To create maps from Figure 1, change the input on line 118

**Figure 2 - **For Figure 2 – to create the figure, the data is in 20000all.mat. The code to create that data is IBMdisease2.m. To get tables S7 and S8, we vary parameters in this same code.

**Table 2 -**Input datasets are created in diseasezfirst.m as explained above. Use the sortcountriez.m code to create the country level JID and population datasets. The saved maps from these datasets go into the datasets for the code finaldiseasecode.m.

Modify q in line 6 to choose the dataset to analyze. q=1=vector, q=2=notvector, q=3=all of the EIDs from Jones et al.

Code description - Line 50 eliminates points too close to each other to reduce spatial autocorrelation. Line 122 calculates the key megafauna variables. From line 158, this finds and aggregates all the data for the disease pixels. From line 270, finds random points on the land surface and generates data for these pixels. From line 360, saves the data to analyze with the R code. Dataz3.xls is the dataset used as input into the R code

Then run the r code SAR.r. In line 7, choose one of three variables from the matlab code (dataz1, dataz2, dataz3). Choose the variables by modifying the dz variable. To produce the data in Table 2 run SAR.r– uncomment the dz term for the three different models. For instance, to get model FD uncomment: dz = cbind(y1, y2, y6, y11)

Table 2 and Table S2 takes the pseudo r2 the aic values the VIF and the model coefficints from these data.

**Table S3** - To produce the data in Table S3 use SARnovector.r and input dataz2.xls . uncomment the dz term for the three different models. For instance, to get model FD uncomment: dz = cbind(y1, y2, y6, y11)

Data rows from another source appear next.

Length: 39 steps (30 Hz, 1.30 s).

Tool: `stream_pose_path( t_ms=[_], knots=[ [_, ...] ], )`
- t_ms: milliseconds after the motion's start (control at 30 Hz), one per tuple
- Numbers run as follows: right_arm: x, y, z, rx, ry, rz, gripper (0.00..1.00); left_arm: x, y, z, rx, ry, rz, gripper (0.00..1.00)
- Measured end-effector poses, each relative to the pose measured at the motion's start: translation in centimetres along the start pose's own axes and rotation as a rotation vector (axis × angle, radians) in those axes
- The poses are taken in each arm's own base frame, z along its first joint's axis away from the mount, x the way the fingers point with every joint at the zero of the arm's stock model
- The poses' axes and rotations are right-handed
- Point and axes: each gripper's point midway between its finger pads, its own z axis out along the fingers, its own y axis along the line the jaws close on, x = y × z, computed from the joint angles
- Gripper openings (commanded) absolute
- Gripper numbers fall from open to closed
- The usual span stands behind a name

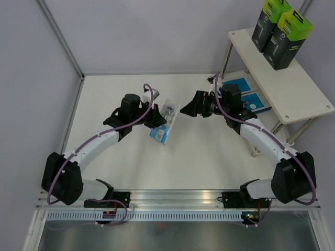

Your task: Place and organize the shaving razors onto the shelf

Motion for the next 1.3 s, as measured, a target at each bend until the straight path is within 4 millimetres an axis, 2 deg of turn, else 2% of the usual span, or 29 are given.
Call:
stream_pose_path(
  t_ms=[200,333,467,600,700,900,967,1067,1300],
  knots=[
    [-1.5,1.1,-0.2,-0.004,-0.006,-0.009,0.96,0.2,-2.4,0.2,0.12,0.023,0.164,0.02],
    [-1.1,0.8,-0.2,0.008,0.007,0.008,0.92,0.5,-3.6,0.4,0.164,0.032,0.233,0.02],
    [0.0,0.2,-0.1,0.024,0.028,0.025,0.9,0.0,-4.1,1.2,0.177,0.036,0.244,0.02],
    [1.4,-0.1,0.2,0.04,0.05,0.036,0.89,-1.0,-4.5,2.3,0.174,0.038,0.17,0.02],
    [2.0,0.6,0.1,0.045,0.048,0.024,0.89,-1.4,-4.9,3.1,0.161,0.042,0.105,0.02],
    [1.3,2.0,-0.6,0.069,-0.018,-0.017,0.76,-1.1,-5.9,4.4,0.13,0.066,-0.028,0.02],
    [1.0,1.7,-0.8,0.109,-0.046,-0.019,0.73,-1.2,-6.0,4.5,0.114,0.063,-0.06,0.02],
    [0.7,1.0,-1.2,0.17,-0.083,-0.008,0.61,-1.8,-5.7,4.6,0.08,0.046,-0.108,0.02],
    [1.0,-0.6,-1.9,0.257,-0.136,0.069,0.58,-2.8,-5.7,4.6,0.049,0.016,-0.161,0.02]
  ],
)
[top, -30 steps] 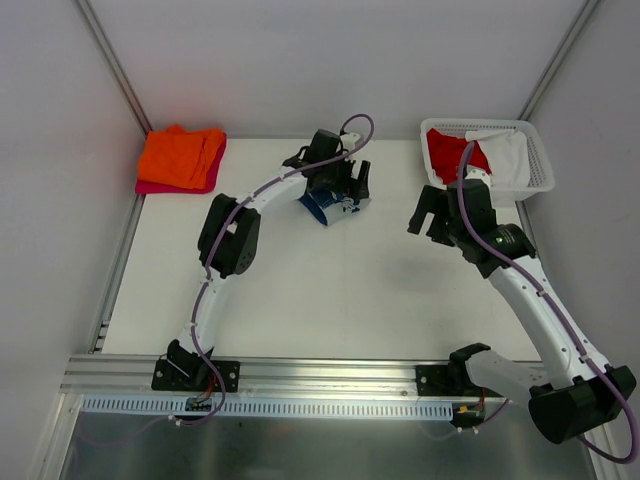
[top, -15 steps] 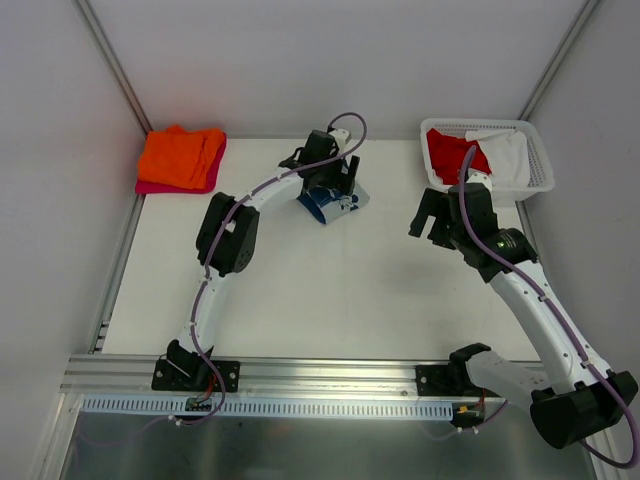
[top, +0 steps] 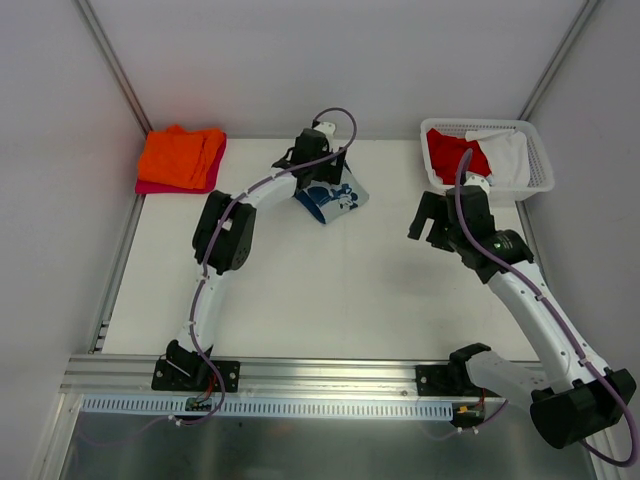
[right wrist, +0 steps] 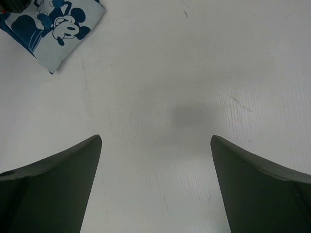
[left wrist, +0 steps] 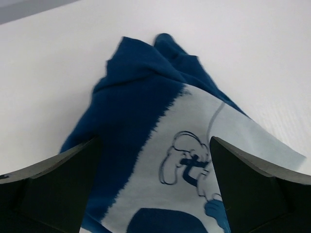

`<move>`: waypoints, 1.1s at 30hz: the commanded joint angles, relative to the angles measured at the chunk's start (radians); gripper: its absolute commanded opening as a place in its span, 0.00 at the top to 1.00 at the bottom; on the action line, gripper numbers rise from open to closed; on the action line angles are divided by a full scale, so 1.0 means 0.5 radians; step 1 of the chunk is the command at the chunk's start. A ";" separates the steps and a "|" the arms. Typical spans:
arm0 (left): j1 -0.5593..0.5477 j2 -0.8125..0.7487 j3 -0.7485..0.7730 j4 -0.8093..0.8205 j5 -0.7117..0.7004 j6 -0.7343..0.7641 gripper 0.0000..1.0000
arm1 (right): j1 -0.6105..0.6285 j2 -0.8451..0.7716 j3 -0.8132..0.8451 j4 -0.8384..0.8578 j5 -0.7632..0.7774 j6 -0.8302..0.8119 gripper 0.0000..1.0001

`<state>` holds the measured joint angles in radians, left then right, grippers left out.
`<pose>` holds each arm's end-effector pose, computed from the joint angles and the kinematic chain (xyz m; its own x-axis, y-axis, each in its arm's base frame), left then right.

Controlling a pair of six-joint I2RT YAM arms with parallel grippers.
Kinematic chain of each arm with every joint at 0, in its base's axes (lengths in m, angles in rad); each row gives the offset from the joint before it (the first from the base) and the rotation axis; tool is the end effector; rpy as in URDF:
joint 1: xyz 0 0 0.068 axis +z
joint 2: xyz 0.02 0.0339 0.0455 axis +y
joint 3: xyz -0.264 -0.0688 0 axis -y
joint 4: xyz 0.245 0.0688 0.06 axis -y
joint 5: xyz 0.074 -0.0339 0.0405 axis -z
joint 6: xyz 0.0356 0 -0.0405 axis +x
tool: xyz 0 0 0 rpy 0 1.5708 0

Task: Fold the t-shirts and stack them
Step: Fold the long partially folded tshirt into a neat square

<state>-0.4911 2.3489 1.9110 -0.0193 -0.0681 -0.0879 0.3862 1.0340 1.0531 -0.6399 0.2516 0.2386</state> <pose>0.4869 -0.2577 0.2036 -0.4243 0.1276 -0.8965 0.3809 0.9233 -0.0488 0.2044 0.0735 0.3419 -0.5655 0.0172 -0.8246 -0.0449 0.9977 0.0515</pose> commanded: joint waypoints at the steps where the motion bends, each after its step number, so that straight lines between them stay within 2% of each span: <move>1: 0.034 -0.062 -0.064 0.192 -0.354 0.044 0.03 | 0.010 -0.034 -0.032 0.028 0.018 -0.008 0.01; 10: 0.071 -0.001 0.038 0.161 -0.419 0.023 0.01 | 0.013 -0.086 -0.054 -0.003 0.043 -0.023 0.01; 14: 0.117 -0.025 0.004 0.155 -0.315 -0.115 0.01 | 0.016 -0.095 -0.038 -0.027 0.052 -0.026 0.01; 19: 0.142 -0.013 0.025 0.131 -0.302 -0.134 0.01 | 0.010 -0.132 -0.066 -0.039 0.074 -0.023 0.00; 22: 0.145 0.097 0.184 -0.013 -0.388 -0.125 0.01 | 0.013 -0.166 -0.072 -0.042 0.055 -0.011 0.00; 25: 0.160 0.186 0.396 -0.099 -0.349 -0.143 0.01 | 0.016 -0.199 -0.081 -0.042 0.037 -0.005 0.01; 30: 0.151 0.119 0.381 -0.060 -0.205 -0.247 0.04 | 0.013 -0.197 -0.081 -0.045 0.067 -0.017 0.00; 33: 0.139 0.067 0.381 -0.057 -0.232 -0.238 0.04 | 0.013 -0.181 -0.081 -0.052 0.067 -0.026 0.01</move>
<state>-0.4179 2.4348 2.0716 -0.0498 -0.2081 -0.1822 0.3882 0.9474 1.0161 -0.6548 0.2653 0.2352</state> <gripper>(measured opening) 0.965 0.993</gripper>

**Table S4** - To produce the data in Table S4 use SARvector.r and input dataz1.xls. uncomment the dz term for the three different models. For instance, to get model FD uncomment: dz = cbind(y1, y2, y6, y11)

**Figure 3** – This figure was produced by Victor Leshyk and the data come from Table 1.

**Figure 4** - For figure 4, we use the equations listed in Table 2 model FD to estimate EID likelihood. We use the code predictor.m. To produce the numbers listed in the final results paragraph, for model FD on line 37 choose 0, and for model HR, choose 1. Use lines 80 and 82 to create maps 4a and b.